WORK TO BE COMPLETED:
Could you please output all of the data exactly, without the images?
Start of SUPPLIED MATERIAL
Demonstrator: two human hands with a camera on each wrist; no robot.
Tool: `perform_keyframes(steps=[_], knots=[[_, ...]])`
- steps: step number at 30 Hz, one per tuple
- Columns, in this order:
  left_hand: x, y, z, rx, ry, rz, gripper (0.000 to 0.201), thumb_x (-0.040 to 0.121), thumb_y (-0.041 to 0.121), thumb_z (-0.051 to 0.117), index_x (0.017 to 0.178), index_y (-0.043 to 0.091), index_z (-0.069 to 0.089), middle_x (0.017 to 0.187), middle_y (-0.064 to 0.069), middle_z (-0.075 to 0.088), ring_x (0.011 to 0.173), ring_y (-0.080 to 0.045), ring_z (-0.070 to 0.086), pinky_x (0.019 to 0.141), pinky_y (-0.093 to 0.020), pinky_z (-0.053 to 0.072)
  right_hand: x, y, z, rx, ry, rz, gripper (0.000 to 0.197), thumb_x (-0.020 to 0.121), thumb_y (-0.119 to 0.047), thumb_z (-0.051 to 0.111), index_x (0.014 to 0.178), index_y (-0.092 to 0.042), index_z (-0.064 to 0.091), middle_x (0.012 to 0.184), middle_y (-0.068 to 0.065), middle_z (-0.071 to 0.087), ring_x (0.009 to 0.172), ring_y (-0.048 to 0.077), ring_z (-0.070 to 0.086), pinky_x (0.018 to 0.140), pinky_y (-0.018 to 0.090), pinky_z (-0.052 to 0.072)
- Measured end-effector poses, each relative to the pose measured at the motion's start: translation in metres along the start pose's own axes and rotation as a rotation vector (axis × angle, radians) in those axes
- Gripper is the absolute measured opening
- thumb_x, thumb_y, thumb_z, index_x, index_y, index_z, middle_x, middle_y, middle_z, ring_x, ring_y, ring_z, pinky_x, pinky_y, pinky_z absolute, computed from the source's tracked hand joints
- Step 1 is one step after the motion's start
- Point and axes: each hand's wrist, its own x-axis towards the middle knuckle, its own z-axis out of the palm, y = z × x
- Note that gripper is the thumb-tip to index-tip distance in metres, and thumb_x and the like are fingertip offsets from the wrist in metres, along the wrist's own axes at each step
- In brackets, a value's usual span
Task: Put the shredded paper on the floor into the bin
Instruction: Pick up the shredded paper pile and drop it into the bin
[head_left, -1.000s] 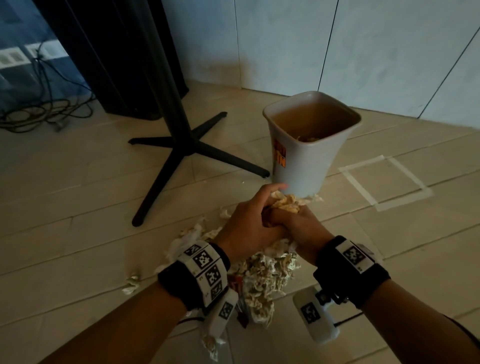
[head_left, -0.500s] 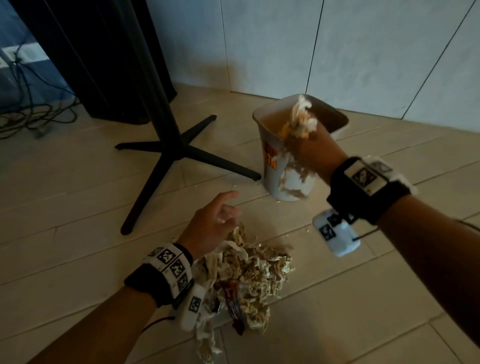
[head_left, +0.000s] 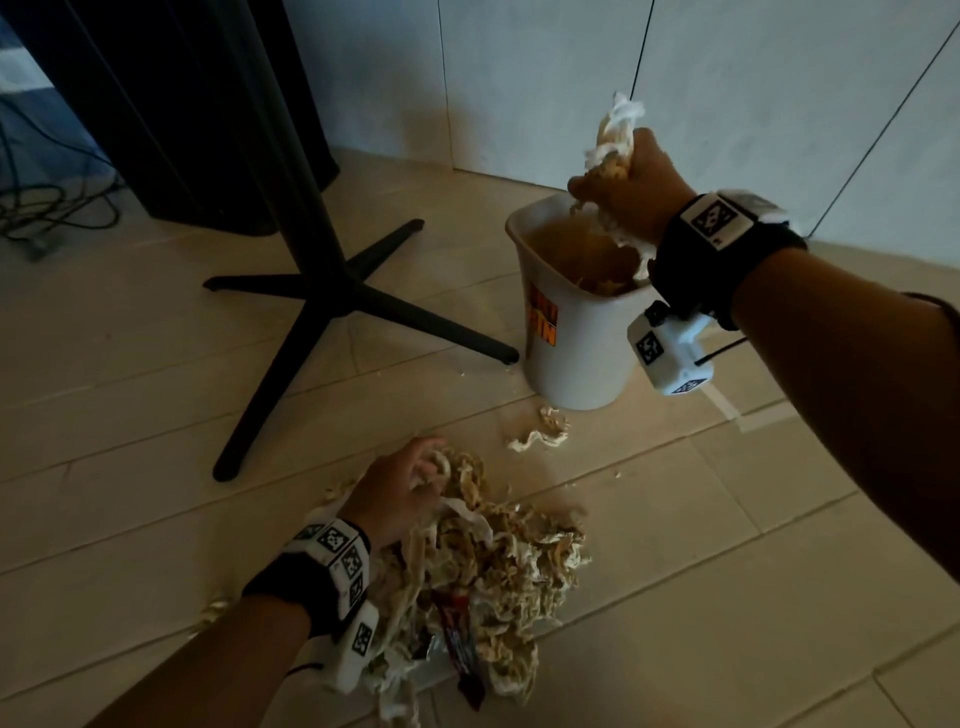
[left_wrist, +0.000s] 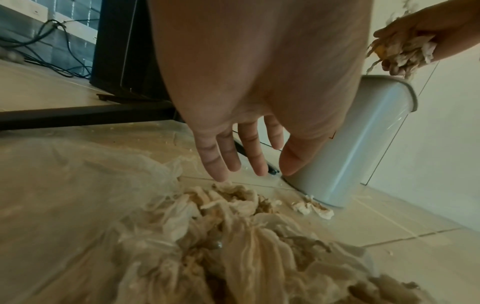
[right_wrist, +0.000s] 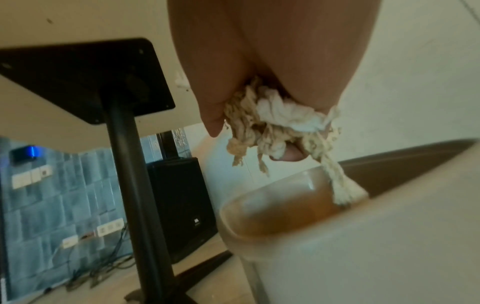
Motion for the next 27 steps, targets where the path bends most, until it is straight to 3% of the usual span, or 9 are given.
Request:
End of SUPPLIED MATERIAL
SOLUTION TO THIS EXERCISE:
Demonstrator: two human hands with a camera on each wrist; no robot.
Tool: `perform_keyframes(steps=[_], knots=[[_, ...]])`
- steps: step number at 30 Hz, one per tuple
- Columns, in this order:
  left_hand: x, y, z, rx, ry, rz, gripper (0.000 to 0.201), thumb_x (-0.040 to 0.121), thumb_y (-0.041 to 0.121), thumb_z (-0.051 to 0.117), index_x (0.017 to 0.178), index_y (-0.043 to 0.091), index_z (-0.069 to 0.089), middle_x (0.017 to 0.187), middle_y (-0.064 to 0.069), middle_z (-0.075 to 0.088), ring_x (0.011 to 0.173), ring_y (-0.080 to 0.045), ring_z (-0.070 to 0.086), pinky_x (0.019 to 0.141), pinky_y (-0.093 to 0.020), pinky_z (-0.053 to 0.072)
  right_hand: x, y, z, rx, ry, rz, gripper (0.000 to 0.197), thumb_x (-0.020 to 0.121), thumb_y (-0.119 to 0.047), thumb_z (-0.051 to 0.111), index_x (0.014 to 0.178), index_y (-0.092 to 0.042), index_z (-0.064 to 0.091), middle_x (0.012 to 0.184), middle_y (-0.068 to 0.065), middle_z (-0.071 to 0.087), ring_x (0.009 to 0.172), ring_y (-0.048 to 0.077), ring_z (-0.070 to 0.086), pinky_x (0.018 to 0.140), pinky_y (-0.018 to 0.090), pinky_z (-0.052 to 0.072)
- Measured end-effector poses, each relative to the pose measured at the motion's start: translation in metres along the start pose's own axes and rotation as a rotation vector (axis × angle, radians) in those axes
- Gripper is the absolute measured opening
- thumb_x, thumb_y, thumb_z, index_x, index_y, index_z, middle_x, middle_y, middle_z, ring_x, ring_y, ring_z, pinky_x, pinky_y, pinky_z absolute, computed from the source's tracked hand joints
- Step 1 is one step after the motion's start
- Point and axes: each hand's wrist, its own x-axis towards the middle knuckle, its own z-axis out of the palm, y = z × x
- Note that gripper is the thumb-tip to index-tip distance in metres, and thumb_x and the like are fingertip offsets from the wrist in metres, along the wrist's own axes at each step
- In brackets, a value's usual span
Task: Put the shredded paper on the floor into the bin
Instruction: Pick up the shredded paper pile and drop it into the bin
[head_left, -1.000s] 
[head_left, -0.500s] 
[head_left, +0.000s] 
[left_wrist, +0.000s] 
[right_wrist, +0.000s] 
Motion for the next 27 steps, targets where the path bends most, until it is straight to 3% of the usual span, or 9 are given.
Request:

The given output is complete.